The next day, Deb and I took a long bike ride on a trail near our cottage.  When we returned back to our car, which we had left parked at a local pub, we decided we needed some lunch and the pub looked inviting.  It was while we were there that I discovered the sign I quoted at the beginning of this piece.  It was placed prominently above the bar and in the patrons soon proved how true it was.  In no time at all we were in conversation with two local construction workers, the bartender / owner of the pub and two other couples who were traveling like us and had decided to drop in, because that’s what you do at a North Woods pub.  The sign was true, there really were no strangers there.

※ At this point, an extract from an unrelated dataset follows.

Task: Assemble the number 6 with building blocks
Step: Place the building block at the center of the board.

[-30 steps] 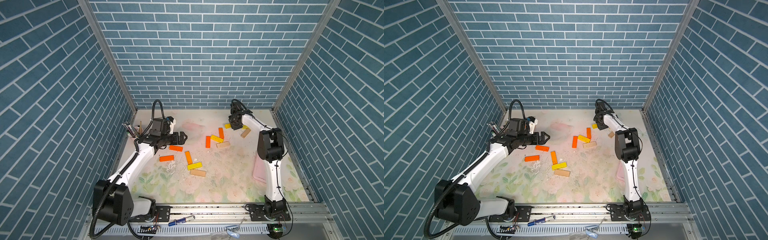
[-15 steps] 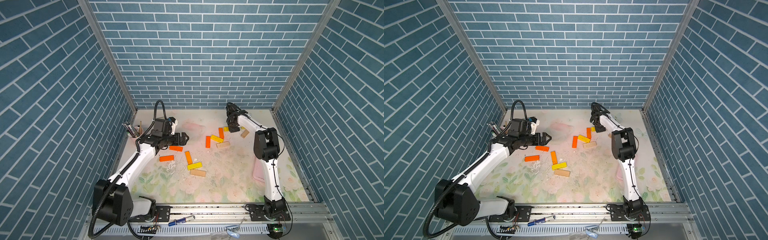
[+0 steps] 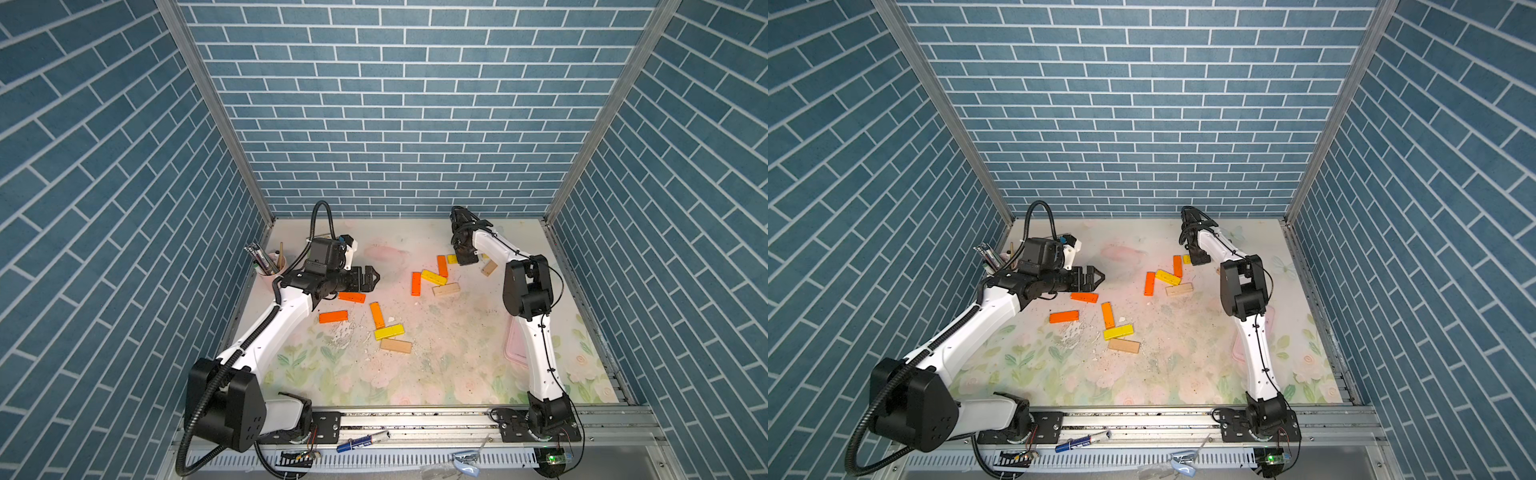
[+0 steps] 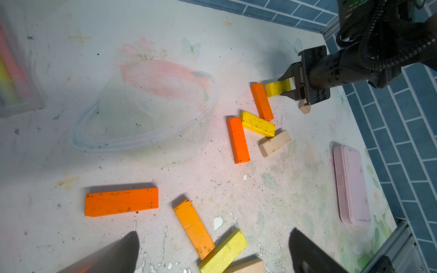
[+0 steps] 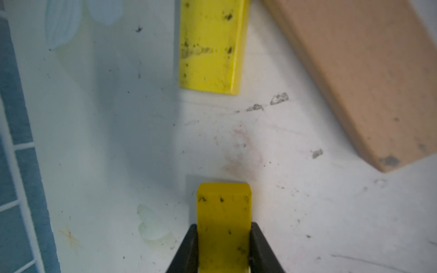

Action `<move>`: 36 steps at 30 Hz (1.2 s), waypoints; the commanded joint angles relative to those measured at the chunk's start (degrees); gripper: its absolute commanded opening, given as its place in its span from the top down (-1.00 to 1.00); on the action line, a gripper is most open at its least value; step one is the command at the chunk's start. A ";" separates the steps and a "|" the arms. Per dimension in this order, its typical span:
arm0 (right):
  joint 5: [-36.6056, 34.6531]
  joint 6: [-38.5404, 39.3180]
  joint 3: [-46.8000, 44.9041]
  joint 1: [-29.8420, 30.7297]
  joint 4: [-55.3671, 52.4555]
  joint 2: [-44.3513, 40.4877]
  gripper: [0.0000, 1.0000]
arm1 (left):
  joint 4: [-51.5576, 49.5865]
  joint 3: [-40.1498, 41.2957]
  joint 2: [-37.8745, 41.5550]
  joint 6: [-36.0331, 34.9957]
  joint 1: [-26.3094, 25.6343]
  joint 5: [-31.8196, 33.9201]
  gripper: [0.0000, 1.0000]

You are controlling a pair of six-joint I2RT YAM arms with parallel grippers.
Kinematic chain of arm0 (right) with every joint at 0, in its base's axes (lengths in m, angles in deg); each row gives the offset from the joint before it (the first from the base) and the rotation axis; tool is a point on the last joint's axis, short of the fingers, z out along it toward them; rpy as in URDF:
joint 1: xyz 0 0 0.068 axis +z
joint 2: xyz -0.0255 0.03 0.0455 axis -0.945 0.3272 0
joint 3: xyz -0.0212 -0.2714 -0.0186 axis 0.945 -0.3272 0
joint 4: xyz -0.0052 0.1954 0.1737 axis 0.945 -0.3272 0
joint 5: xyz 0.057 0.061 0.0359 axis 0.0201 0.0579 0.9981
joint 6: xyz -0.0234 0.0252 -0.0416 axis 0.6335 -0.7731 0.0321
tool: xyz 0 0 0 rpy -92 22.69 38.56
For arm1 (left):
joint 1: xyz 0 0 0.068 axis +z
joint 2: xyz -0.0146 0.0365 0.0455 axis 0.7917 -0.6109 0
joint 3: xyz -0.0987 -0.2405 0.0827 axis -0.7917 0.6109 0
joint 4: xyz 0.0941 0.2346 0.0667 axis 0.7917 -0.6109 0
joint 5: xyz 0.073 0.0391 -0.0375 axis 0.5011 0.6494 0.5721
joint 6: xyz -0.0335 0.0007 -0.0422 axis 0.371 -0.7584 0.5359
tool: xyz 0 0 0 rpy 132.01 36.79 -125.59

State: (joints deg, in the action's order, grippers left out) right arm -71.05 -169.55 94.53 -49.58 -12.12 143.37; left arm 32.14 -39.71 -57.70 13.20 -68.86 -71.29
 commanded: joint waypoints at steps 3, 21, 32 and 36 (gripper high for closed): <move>-0.56 -4.97 2.33 0.06 -3.08 2.43 0.64 | 0.36 0.56 -0.95 0.01 -0.45 0.55 -0.99; -0.60 -4.80 4.76 1.21 -5.63 2.79 0.23 | 0.19 0.38 -1.17 -0.02 -0.60 0.54 -0.99; -2.23 -1.04 6.17 1.53 -6.36 0.81 -0.20 | 0.00 0.46 -0.53 -0.15 -0.66 0.90 -0.99; -3.93 8.19 8.84 1.53 -6.92 -0.71 -0.23 | -0.24 0.29 -0.39 -0.17 -0.68 1.04 -0.99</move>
State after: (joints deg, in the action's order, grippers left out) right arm -72.04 -167.24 100.70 -48.38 -16.12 144.94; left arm 32.12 -39.71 -58.64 13.15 -69.16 -71.07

The next day found us again at the end of another bike ride exploring yet another local pub.  Before you start worrying about my drinking habits, remember that we are on vacation, wait even better, we are retired.  Earlier, as we were locking our bikes and walking downtown, a woman crossing the street had overheard us pondering about this new place, well new to us, and told us it was a great place and that we ought to stop back later when the place opened.  Well it was later and we heeded her advice and entered the establishment.  To our surprise, the women, it turns out her name was Margaret, was not only working there but was in fact the co-owner.  We ordered our drinks and retired to the warmth and coziness of their backyard patio.  There Margaret waited on and conversed with us, sharing her story and getting ours in return.  Within the span of half an hour, we felt like friends.  Hopefully Margaret is reading this blog and is approving my story.  There is no doubt that The Vine in Minocqua will be a new favorite stop on our stays up North and we will look forward to more conversations with the owners, Margaret and Scott.

Our trip was coming to a close when we got one last chance to make a stranger a friend.  It was Saturday and we had just finished golfing.  Not wanting to miss the Badger’s football game, we stopped in the Sayner Pub, yes, I know this is starting to sound like a North Woods pub review but it’s just a coincidence.  We seated ourselves at the bar, best viewing position, I swear, and began watching the game.  We were soon surrounded by strangers who through the comraderie of a sporting event would become our new friends of the day.  Bob on our left, recently retired and living up North and Ryan on our right who turned out to be from Madison.  The Badgers won, we all celebrated and after sharing our stories, parted with the memories and emotions of another well spent day.

This piece would be pointless without a message, okay moral.  One never knows what interesting story resides in the stranger sitting next to you or maybe waiting in the same line.  That is unless you take the step to find out.  To maybe even introduce yourself.  What’s the worst that could happen?  They might just turn out to be the friend you haven’t met.